__Stored data__:
• • • • • • •

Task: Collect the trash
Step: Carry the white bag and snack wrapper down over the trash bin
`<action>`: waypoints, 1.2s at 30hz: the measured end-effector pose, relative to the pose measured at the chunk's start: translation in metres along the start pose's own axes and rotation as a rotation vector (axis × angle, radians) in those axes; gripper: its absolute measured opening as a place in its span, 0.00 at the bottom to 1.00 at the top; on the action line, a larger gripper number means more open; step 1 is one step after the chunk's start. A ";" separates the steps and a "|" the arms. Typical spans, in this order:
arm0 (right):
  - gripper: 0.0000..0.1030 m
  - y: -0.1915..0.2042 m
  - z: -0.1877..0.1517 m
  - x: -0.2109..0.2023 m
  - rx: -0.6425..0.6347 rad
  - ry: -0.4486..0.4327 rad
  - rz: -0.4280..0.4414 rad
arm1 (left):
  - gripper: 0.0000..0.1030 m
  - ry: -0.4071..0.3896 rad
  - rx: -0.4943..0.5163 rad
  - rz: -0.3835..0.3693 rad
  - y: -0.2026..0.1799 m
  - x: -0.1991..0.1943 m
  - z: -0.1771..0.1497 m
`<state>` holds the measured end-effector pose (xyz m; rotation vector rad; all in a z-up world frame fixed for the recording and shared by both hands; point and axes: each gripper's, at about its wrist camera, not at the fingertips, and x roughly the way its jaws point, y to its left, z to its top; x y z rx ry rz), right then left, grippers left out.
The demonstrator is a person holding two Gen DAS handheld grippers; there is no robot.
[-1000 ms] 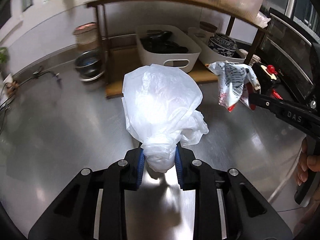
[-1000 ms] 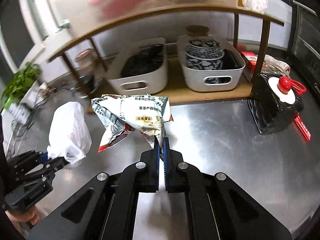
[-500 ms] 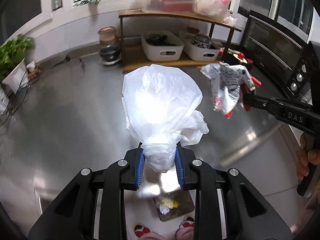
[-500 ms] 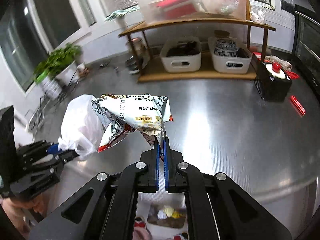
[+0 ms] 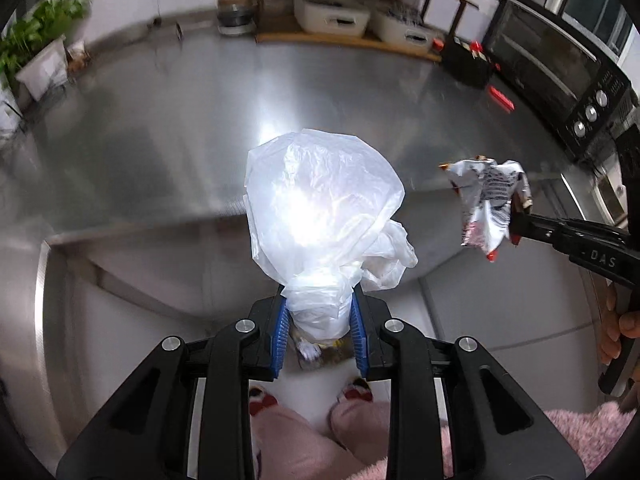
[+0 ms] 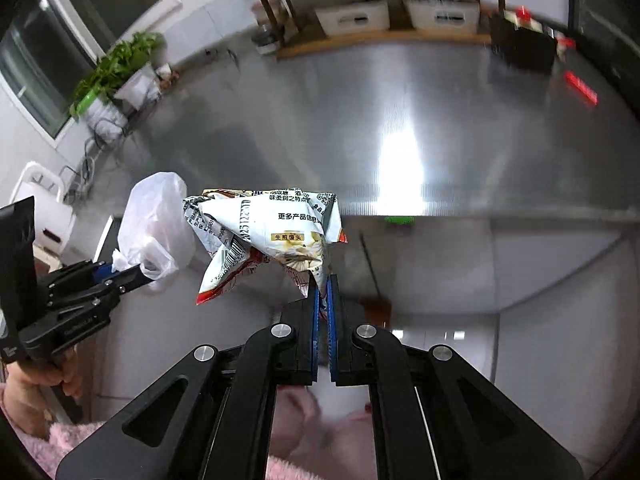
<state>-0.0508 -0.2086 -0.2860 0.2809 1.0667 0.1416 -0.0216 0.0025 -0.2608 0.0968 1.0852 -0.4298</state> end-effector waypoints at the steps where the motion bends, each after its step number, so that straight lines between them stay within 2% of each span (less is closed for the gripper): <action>1: 0.05 -0.001 -0.008 0.008 0.010 0.025 -0.002 | 0.24 0.015 0.009 0.002 -0.002 0.007 -0.007; 7: 0.05 -0.014 -0.042 0.059 0.046 0.133 -0.065 | 0.24 0.146 -0.004 -0.016 -0.004 0.064 -0.041; 12: 0.05 -0.040 -0.064 0.117 0.172 0.237 -0.091 | 0.24 0.234 -0.062 -0.013 0.004 0.117 -0.062; 16: 0.05 -0.044 -0.075 0.154 0.173 0.285 -0.133 | 0.24 0.297 -0.098 -0.025 0.009 0.155 -0.073; 24: 0.05 -0.060 -0.089 0.220 0.252 0.381 -0.175 | 0.25 0.416 -0.117 -0.039 0.020 0.228 -0.093; 31: 0.05 -0.059 -0.089 0.258 0.287 0.427 -0.177 | 0.26 0.446 -0.136 -0.054 0.024 0.262 -0.095; 36: 0.08 -0.070 -0.091 0.263 0.310 0.423 -0.156 | 0.30 0.472 -0.116 -0.079 0.021 0.274 -0.099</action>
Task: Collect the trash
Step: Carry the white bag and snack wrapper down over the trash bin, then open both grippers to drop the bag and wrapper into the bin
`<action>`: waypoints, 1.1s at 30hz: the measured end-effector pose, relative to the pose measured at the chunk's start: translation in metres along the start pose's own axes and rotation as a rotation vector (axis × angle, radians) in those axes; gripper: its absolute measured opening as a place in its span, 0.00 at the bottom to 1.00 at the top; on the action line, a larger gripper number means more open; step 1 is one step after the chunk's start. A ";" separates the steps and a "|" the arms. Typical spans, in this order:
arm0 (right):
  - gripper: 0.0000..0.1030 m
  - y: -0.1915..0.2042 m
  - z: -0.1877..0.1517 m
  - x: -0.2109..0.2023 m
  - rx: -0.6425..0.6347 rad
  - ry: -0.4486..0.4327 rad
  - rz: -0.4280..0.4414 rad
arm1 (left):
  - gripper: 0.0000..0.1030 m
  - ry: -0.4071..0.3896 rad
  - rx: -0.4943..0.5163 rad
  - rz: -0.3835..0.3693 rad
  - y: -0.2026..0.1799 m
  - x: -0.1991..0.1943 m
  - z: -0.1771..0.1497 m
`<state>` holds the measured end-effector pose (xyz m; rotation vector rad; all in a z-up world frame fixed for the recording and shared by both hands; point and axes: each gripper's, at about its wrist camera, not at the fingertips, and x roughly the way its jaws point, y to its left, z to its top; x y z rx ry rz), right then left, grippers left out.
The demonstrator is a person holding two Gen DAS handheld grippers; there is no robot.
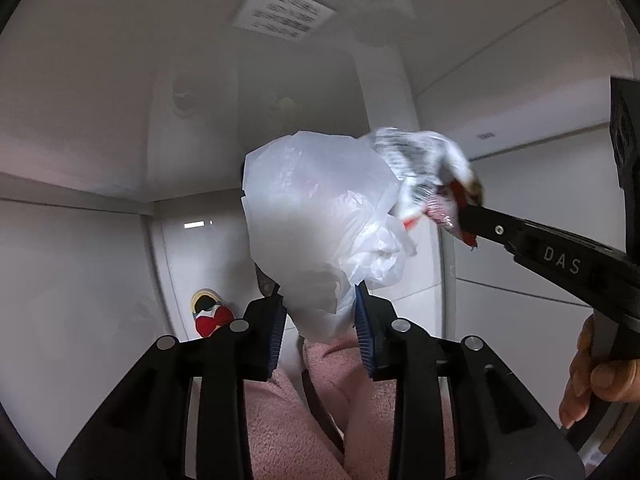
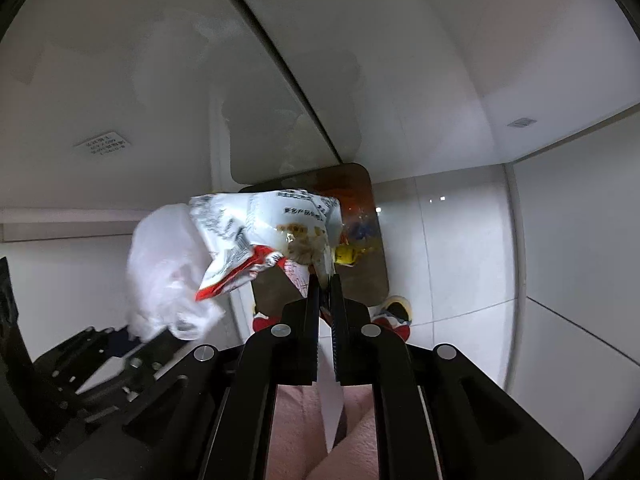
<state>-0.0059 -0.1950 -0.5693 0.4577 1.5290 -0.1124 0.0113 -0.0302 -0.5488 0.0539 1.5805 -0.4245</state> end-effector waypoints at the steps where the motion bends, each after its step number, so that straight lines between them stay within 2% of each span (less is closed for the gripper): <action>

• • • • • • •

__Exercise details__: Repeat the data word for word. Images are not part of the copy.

__Solution to the exercise__:
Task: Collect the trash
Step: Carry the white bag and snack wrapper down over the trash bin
`<action>`: waypoints, 1.2s at 30hz: the measured end-effector pose, relative to the pose measured at the chunk's start: translation in metres along the start pose's own axes and rotation as a rotation vector (axis × angle, radians) in those axes; gripper: its absolute measured opening as a place in its span, 0.00 at the bottom to 1.00 at the top; on the action line, a larger gripper number means more open; step 1 is one step after the chunk's start. A ";" separates the steps and a "|" the arms. Typical spans, in this order:
arm0 (right):
  - gripper: 0.0000..0.1030 m
  - y: -0.1915..0.2042 m
  - z: -0.1877..0.1517 m
  - x: -0.2109..0.2023 m
  - rx: -0.6425..0.6347 rad
  - ry: -0.4486..0.4327 rad
  - rz: -0.4280..0.4414 rad
arm1 (left):
  - gripper: 0.0000..0.1030 m
  - ry: -0.4071..0.3896 rad
  - rx: -0.4943..0.5163 rad
  - rz: -0.3835..0.3693 rad
  - y: -0.2026..0.1799 m
  - x: -0.1991..0.1943 m
  - z: -0.1771..0.1497 m
`<state>` holds the measured end-effector pose (xyz m; rotation vector rad; all in a z-up world frame fixed for the recording and shared by both hands; point and axes: each gripper's, at about its wrist camera, not at the fingertips, and x roughly the way its jaws point, y to its left, z to its top; x y z rx ry rz), right then left, grippers left out.
The demonstrator is a person holding two Gen DAS handheld grippers; there is no robot.
[-1000 ms] 
[-1000 ms] 
[-500 ms] 
[-500 ms] 
[+0 ms] 
[+0 ms] 
<state>-0.0508 -0.2086 -0.2860 0.2809 1.0667 0.1416 -0.0216 0.0025 -0.2608 0.0968 1.0852 -0.4298</state> end-effector waypoints at the steps where the motion bends, each after its step number, so that straight lines between them stay within 2% of each span (less is closed for the gripper): <action>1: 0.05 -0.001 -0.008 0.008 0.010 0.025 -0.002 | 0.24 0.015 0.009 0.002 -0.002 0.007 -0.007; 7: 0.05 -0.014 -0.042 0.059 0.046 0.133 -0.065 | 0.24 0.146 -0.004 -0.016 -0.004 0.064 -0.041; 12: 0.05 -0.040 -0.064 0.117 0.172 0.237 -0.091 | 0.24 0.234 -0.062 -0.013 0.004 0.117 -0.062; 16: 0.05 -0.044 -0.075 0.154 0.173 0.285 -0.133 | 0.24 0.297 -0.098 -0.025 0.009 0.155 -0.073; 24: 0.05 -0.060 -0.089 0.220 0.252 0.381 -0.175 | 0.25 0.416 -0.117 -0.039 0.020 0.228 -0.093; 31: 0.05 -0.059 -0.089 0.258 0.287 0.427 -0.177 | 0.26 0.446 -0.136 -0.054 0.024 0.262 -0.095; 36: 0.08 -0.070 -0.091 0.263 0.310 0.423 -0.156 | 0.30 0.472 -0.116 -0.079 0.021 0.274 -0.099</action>
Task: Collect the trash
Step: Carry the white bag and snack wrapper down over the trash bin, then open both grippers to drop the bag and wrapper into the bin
`<action>`: waypoints, 1.1s at 30hz: the measured end-effector pose, relative to the pose measured at the chunk's start: translation in metres along the start pose's own axes and rotation as a rotation vector (axis × angle, radians) in those axes; gripper: its absolute measured opening as a place in its span, 0.00 at the bottom to 1.00 at the top; on the action line, a larger gripper number means more open; step 1 is one step after the chunk's start. A ";" separates the steps and a "|" the arms. Typical spans, in this order:
arm0 (right):
  - gripper: 0.0000..0.1030 m
  - y: -0.1915..0.2042 m
  - z: -0.1877..0.1517 m
  - x: -0.2109..0.2023 m
  - rx: -0.6425..0.6347 rad
  - ry: -0.4486..0.4327 rad
  - rz: -0.4280..0.4414 rad
arm1 (left):
  - gripper: 0.0000..0.1030 m
  - ry: -0.4071..0.3896 rad
  - rx: -0.4943..0.5163 rad
  - rz: -0.3835..0.3693 rad
  - y: -0.2026..0.1799 m
  - x: -0.1991..0.1943 m
  - z: -0.1771..0.1497 m
`<state>` holds the measured end-effector pose (xyz m; rotation vector rad; all in a z-up world frame fixed for the recording and shared by both hands; point and axes: each gripper's, at about its wrist camera, not at the fingertips, and x roughly the way its jaws point, y to its left, z to its top; x y z rx ry rz), right then left, grippers left out.
The demonstrator is a person holding two Gen DAS handheld grippers; there is no robot.
<state>-0.0059 -0.1950 -0.5693 0.4577 1.5290 -0.1124 0.0113 -0.0302 -0.5488 0.0539 1.5805 -0.4245</state> end-effector waypoints at the steps where the motion bends, each after its step number, so that straight lines between them stay within 2% of each span (less is closed for the gripper): <action>

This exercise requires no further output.